O Irã está muito bem estruturado legalmente. E o sistema tem uma resiliência muito grande. A morte, ou qualquer desaparecimento de [qualquer pessoa que ocupe] qualquer função tem um processo automático de substituição e nomeação do substituto, avaliou Veras.
Críticas
Para o embaixador, a escolha de Seyyed pode alimentar as críticas internas ao regime iraniano, que desde o ano passado é alvo de protestos contra o aumento do custo de vida e a repressão política a opositores, já que a atual teocracia islâmica dos aiatolás se estabeleceu em 1979, substituindo a monarquia autocrática do xá Reza Pahlavi.
A revolução islâmica foi feita contra um regime hereditário.

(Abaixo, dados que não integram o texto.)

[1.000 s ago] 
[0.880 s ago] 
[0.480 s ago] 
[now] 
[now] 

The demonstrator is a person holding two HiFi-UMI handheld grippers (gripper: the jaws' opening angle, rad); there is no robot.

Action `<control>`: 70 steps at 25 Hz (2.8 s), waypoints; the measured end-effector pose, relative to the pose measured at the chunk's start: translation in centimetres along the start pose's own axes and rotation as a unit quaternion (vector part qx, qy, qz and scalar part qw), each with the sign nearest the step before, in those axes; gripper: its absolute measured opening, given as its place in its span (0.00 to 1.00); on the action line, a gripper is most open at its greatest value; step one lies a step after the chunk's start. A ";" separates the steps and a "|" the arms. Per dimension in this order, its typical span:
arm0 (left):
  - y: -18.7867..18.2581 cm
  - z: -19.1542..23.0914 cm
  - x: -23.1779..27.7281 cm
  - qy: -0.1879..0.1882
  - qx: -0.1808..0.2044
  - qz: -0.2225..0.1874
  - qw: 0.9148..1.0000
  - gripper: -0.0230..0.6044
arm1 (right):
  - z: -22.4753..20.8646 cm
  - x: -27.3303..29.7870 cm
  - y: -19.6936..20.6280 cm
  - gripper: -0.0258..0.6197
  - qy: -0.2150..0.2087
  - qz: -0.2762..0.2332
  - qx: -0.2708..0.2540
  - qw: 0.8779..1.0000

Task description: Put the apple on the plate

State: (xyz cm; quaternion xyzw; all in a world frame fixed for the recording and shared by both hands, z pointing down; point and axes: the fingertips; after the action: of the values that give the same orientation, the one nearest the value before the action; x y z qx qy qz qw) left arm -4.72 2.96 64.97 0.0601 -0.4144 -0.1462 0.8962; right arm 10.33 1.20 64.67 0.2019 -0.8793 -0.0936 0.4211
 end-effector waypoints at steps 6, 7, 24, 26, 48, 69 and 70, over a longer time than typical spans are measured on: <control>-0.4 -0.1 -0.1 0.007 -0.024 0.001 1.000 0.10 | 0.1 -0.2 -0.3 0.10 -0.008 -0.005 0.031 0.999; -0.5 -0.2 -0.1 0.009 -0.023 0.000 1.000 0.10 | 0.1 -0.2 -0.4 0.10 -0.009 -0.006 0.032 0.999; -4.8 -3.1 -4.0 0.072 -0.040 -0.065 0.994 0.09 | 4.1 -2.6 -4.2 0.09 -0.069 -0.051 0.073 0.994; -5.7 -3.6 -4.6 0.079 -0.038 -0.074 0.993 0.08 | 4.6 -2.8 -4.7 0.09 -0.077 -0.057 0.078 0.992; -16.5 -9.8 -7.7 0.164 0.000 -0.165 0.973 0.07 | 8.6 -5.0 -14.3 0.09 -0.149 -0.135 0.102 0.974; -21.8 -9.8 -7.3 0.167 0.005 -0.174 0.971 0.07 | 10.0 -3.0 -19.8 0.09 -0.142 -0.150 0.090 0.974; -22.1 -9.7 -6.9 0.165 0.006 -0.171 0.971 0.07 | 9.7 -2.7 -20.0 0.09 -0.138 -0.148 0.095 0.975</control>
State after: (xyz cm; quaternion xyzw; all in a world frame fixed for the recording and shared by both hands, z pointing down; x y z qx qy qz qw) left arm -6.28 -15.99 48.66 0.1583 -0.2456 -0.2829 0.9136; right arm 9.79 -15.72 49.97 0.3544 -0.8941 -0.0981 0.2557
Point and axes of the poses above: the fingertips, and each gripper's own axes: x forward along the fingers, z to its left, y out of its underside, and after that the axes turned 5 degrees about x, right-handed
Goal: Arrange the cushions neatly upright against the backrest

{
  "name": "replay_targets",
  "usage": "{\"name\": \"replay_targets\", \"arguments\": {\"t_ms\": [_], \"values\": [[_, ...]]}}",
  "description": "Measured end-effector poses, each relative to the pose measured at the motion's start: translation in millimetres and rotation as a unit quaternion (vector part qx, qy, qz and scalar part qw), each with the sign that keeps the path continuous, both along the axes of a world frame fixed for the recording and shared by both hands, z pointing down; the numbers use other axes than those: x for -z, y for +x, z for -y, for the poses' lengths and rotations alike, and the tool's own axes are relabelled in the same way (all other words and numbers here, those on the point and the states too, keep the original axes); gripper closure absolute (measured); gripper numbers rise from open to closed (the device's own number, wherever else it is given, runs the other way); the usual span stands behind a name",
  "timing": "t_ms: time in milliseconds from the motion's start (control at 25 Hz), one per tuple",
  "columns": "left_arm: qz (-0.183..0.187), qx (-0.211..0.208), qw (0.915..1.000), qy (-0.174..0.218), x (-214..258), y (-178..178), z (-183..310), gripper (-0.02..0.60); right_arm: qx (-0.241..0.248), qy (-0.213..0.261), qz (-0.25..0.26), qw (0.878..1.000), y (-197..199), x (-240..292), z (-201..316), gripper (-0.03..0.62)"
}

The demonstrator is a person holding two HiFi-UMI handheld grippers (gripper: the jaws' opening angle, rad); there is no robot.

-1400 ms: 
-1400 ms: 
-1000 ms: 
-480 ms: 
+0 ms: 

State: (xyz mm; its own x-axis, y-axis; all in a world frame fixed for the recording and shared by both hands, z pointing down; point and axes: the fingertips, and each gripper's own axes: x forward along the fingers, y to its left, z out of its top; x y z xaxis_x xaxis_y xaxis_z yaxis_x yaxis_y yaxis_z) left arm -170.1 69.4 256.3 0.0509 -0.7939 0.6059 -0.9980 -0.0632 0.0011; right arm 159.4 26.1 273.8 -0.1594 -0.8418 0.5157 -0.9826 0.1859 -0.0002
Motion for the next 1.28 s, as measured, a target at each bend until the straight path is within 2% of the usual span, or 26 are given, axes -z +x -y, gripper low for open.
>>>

E, agora, assumir o filho [de Ali Khamenei], cria uma impressão de que o sistema substituído permanece, de outra forma, ponderou o embaixador.
Veras destacou que, enquanto o pai estava vivo, Seyyed era como um coadjuvante nas sombras.
Ele tem uma ligação muito forte com a Guarda Revolucionária e com os setores mais conservadores dos clérigos. O que faz com que as pessoas, aqui [no Irã], avaliem que, neste clima de contestação ao sistema islâmico, [sua escolha] seja uma dura resposta do Estado. Não só à insatisfação interna, como ao sistema contrário [ao regime] fora do país., comentou Veras.
De acordo com o embaixador, até o momento, não houve necessidade do governo brasileiro discutir a eventual realização de uma operação para retirar brasileiros e suas famílias do Irã, seja porque as fronteiras terrestres com as nações vizinhas seguem abertas e têm servido de rota para quem deseja deixar o país, seja porque há poucos brasileiros vivendo no Irã cerca de 200 pessoas, principalmente mulheres casadas com iranianos.
Veras acrescentou que ainda assim tem contato diário com as chefias do Itamaraty, que estão informando o presidente da República, Luiz Inácio Lula da Silva, constantemente. O embaixador relata que a embaixada vem acompanhando casos pontuais, sendo a principal demanda os pedidos de documentação e visto.
Embora entenda que a resistência aos ataques estadunidenses e israelenses é uma questão de vida ou morte para a continuidade do regime iraniano, o que torna a rendição improvável, Veras não descarta uma solução diplomática, negociada.
Na avaliação dele, o Irã precisa do fim das sanções econômicas impostas pelos EUA, enquanto Donald Trump e o mundo precisam de paz para que a economia global funcione e as rotas comerciais sejam mantidas.
Mesmo que alguns possam pensar que o [eventual controle do] fornecimento de petróleo vai favorecer este ou aquele país, em uma economia globalizada, todos perdem [com uma guerra], advertiu Veras
O embaixador acrescentou que os custos da continuidade da guerra seriam altos para todos os lados.
Há espaço [para uma solução diplomática] porque os custos da guerra estão aumentando muito. Acho que isto trará um pouco mais de racionalidade à condução do processo, concluiu Veras.